Rewired glycolysis by DTL accelerates oncometabolite L-lactate generation to promote breast cancer progression.

Breast cancer (BC) has become the leading cause of global cancer incidence. Despite therapeutic advances, a critical unmet need persists for identifying novel therapeutic targets. Our integrated bioinformatics analysis identified DTL, a component of the Cullin-RING ligase (CRL) E3 ubiquitin ligase family, as significantly upregulated in BC tissues. This upregulation correlated with poor patient prognosis, cancer stemness, and metabolic reprogramming, which was driven by genetic alterations such as gene amplification and reduced promoter methylation.
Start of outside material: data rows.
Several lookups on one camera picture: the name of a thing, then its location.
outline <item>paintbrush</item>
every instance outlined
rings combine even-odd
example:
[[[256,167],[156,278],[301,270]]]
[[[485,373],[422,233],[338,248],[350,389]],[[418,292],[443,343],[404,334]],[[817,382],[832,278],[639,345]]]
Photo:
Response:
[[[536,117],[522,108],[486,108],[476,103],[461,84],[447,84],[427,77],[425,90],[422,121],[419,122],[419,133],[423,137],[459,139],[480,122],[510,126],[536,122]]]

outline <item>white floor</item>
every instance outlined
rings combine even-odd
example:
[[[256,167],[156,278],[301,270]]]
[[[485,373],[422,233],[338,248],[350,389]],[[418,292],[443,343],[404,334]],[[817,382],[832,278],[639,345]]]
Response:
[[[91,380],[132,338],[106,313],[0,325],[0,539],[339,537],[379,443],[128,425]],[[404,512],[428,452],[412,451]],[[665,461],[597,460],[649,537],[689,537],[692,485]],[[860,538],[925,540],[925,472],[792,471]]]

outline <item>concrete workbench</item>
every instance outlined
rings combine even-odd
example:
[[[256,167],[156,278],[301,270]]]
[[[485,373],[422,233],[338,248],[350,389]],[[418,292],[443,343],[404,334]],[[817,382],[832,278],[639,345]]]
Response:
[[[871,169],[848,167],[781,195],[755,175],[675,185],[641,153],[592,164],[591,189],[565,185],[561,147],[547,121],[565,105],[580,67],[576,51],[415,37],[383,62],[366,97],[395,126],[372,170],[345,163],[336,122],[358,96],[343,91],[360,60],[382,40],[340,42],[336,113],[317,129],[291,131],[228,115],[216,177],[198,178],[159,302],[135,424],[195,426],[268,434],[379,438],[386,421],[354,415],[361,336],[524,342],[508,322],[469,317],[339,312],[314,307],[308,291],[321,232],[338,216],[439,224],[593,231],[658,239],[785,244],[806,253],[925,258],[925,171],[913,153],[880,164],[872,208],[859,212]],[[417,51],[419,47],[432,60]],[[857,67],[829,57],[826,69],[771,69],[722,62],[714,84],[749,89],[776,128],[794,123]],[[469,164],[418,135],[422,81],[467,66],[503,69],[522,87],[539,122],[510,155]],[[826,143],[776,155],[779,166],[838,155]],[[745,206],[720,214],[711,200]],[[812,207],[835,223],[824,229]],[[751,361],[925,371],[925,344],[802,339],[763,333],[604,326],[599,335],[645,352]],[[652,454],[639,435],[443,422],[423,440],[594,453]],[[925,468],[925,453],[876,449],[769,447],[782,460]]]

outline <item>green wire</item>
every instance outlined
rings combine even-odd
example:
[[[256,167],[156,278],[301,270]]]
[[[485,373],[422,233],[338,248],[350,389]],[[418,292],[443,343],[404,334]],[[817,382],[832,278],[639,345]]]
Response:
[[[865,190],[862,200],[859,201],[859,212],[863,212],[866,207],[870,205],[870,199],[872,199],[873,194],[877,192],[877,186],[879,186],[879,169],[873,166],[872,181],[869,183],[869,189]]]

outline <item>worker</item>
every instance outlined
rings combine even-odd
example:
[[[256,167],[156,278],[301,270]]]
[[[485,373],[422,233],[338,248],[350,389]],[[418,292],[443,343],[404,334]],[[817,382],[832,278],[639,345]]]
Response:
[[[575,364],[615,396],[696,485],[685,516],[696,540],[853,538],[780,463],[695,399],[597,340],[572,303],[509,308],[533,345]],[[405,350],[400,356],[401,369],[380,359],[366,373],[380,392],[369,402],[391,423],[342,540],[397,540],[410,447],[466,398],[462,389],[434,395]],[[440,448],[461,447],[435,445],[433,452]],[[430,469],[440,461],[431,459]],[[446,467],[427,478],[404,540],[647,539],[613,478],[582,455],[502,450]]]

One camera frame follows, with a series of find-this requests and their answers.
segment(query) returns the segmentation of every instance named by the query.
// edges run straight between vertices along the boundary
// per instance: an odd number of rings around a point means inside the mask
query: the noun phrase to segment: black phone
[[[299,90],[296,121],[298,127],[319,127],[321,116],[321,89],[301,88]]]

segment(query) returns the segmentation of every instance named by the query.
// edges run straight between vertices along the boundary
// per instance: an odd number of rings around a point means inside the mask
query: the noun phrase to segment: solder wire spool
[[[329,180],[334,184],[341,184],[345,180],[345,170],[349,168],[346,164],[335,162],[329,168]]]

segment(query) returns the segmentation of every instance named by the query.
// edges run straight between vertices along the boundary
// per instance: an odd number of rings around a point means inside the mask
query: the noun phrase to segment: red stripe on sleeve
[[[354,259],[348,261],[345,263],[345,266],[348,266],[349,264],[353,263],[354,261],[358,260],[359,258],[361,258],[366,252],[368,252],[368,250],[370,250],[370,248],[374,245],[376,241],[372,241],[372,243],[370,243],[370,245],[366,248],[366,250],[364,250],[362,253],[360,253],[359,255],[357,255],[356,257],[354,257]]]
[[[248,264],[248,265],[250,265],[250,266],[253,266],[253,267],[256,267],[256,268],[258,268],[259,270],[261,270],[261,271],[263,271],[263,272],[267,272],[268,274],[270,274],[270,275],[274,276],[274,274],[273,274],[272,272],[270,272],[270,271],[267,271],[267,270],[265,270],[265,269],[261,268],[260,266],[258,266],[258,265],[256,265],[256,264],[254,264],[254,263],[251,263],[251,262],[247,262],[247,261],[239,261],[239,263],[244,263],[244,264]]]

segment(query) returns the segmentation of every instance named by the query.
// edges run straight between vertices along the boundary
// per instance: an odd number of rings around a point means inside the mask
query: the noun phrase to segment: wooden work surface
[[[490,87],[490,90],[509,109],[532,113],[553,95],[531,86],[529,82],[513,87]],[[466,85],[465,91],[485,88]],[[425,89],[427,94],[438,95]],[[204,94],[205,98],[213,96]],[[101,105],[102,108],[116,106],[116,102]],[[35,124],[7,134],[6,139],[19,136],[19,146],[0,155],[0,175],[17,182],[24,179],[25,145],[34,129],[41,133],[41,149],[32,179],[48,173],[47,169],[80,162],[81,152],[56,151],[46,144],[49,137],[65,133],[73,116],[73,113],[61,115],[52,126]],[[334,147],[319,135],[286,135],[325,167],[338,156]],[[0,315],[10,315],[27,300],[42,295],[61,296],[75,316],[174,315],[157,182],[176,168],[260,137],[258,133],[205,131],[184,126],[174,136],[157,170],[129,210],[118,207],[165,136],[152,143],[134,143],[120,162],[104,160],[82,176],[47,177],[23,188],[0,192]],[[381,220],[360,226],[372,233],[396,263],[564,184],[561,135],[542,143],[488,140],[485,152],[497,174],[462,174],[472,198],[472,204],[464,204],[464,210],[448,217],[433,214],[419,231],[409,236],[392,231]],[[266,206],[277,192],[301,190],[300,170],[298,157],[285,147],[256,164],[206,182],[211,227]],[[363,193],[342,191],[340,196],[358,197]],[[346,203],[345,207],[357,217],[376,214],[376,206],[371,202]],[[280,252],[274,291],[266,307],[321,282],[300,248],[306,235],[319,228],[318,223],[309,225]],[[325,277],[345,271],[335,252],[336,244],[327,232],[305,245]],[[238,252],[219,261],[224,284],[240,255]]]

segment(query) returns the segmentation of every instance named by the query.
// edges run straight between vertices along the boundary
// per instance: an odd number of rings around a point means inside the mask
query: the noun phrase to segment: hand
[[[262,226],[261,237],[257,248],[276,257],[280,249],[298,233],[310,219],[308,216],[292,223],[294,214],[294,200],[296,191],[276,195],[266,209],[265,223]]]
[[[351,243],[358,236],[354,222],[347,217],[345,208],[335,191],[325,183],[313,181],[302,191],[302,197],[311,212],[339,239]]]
Functional studies demonstrated that DTL promoted breast cancer cell proliferation and migration in vitro through glycolysis remodeling. Mechanistically, DTL positively regulated key glycolytic enzymes (HK2, ENO1, PKM2, and LDHA) independently of its canonical ubiquitin ligase activity and directly interacted with LDHA. Notably, exogenous L-lactate directly enhanced BC tumor growth and metastasis. Collectively, our findings reveal a non-canonical mechanism whereby DTL drives glycolysis to generate the oncometabolite L-lactate, which directly sustains breast cancer malignancy independent of protein degradation. The strong association between DTL upregulation and adverse clinical outcomes, coupled with its multifaceted regulatory roles in tumor biology, highlighting its therapeutic potential as a novel target in BC.